Third, not only is imposing an “intrinsically valuable” requirement at odds with Argus Leader’s rejection of the “substantial competitive harm” test, but it injects precisely the same kind of uncertainty over information’s protected status that many disliked about that now obsolete test. Whether a given judge will find particular information “intrinsically valuable” is hard to predict, and that, in turn, will give businesses yet another reason to resist providing information to the government if there is any way to avoid it. This unpredictability is illustrated by the CIR decision because the court’s holding that a competitor could not divine any commercially valuable insights from the information summarized in EEO-1 reports is far from inevitable. For example, companies scrutinize the composition and compensation of their workforce all the time because of the obvious connection to profitability. Some companies even claim it is worthy of trade secret protection.[2] The fact that the DOL requires that the same information be submitted in categories not specific to particular industries should not affect the information’s fundamental nature.[3] Moreover, while the CIR court allowed that workforce data in EEO-1 reports might be “relevant” to a company’s business, the court held that the reports did not reveal enough about the business to be considered “commercial”, leaving open the question of what quantum of inherent value is required to earn that label.

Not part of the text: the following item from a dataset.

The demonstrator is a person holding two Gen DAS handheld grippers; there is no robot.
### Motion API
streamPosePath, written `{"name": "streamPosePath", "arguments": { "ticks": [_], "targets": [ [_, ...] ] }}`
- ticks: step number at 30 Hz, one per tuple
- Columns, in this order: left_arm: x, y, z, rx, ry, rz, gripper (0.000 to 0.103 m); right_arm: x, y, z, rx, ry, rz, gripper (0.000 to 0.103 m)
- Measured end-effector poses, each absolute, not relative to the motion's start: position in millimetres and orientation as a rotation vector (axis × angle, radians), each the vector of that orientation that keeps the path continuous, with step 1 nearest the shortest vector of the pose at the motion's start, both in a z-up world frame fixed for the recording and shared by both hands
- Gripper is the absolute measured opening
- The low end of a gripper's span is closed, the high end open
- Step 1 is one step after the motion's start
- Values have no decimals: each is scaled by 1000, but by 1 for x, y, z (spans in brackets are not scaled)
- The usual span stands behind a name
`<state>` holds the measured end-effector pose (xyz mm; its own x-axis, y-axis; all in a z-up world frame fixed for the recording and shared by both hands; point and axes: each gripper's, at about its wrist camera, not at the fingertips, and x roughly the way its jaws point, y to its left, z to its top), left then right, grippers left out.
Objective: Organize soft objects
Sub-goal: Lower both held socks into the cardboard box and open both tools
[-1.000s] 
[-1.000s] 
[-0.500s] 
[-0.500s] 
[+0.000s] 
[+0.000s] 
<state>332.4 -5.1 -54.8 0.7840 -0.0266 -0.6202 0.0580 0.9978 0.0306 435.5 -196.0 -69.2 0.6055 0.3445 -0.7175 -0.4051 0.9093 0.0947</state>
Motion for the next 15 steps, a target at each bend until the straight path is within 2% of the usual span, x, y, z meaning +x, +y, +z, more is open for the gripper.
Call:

Finally, the CIR court’s analogizing of the composition of a business’s workforce to the names, birthdays, and even demographics of individual employees is questionable. While an individual no doubt has the right to their personal information, it is the business that deliberately chose to put together a workforce that has particular demographic characteristics, believing that such overall makeup gives it a competitive advantage.
Conclusion
CIR is noteworthy because it requires the release of tens of thousands of EEO-1 reports from government contractors. If other courts decide to follow it by applying an “intrinsically valuable” requirement for information to be “commercial” within Exemption 4 — as opposed to the Supreme Court’s approach in Argus Leader of not imposing any additional requirements not part of the common and ordinary meaning of the words in Exemption 4, far more information than just EEO-1 reports will be at risk for public disclosure. We will report back with developments in this evolving area.
[1] For example, CIR cites Citizens for Resp. and Ethics in Washington v. United States Dep’t of Justice, 58 F.4th 1255, 1263 (D.C. Cir. 2023), which in turn points to various dictionaries defining “commercial” as meaning of or connected with commerce or having profit as a primary aim.
[2] A prior post discusses attempts by some companies to argue that diversity strategies and data are trade secrets. See https://www.foley.com/insights/publications/2019/03/employers-diversity-data-and-initiatives-trade-sec/
[3] See American v. Nat’l Mediation Board, 588 F.2d 863, 870 (2d Cir. 1978) (both the number of union authorization cards of employees seeking to unionize submitted to the National Mediation Board and the number of different types of cards was “commercial” information within the meaning of Exemption 4).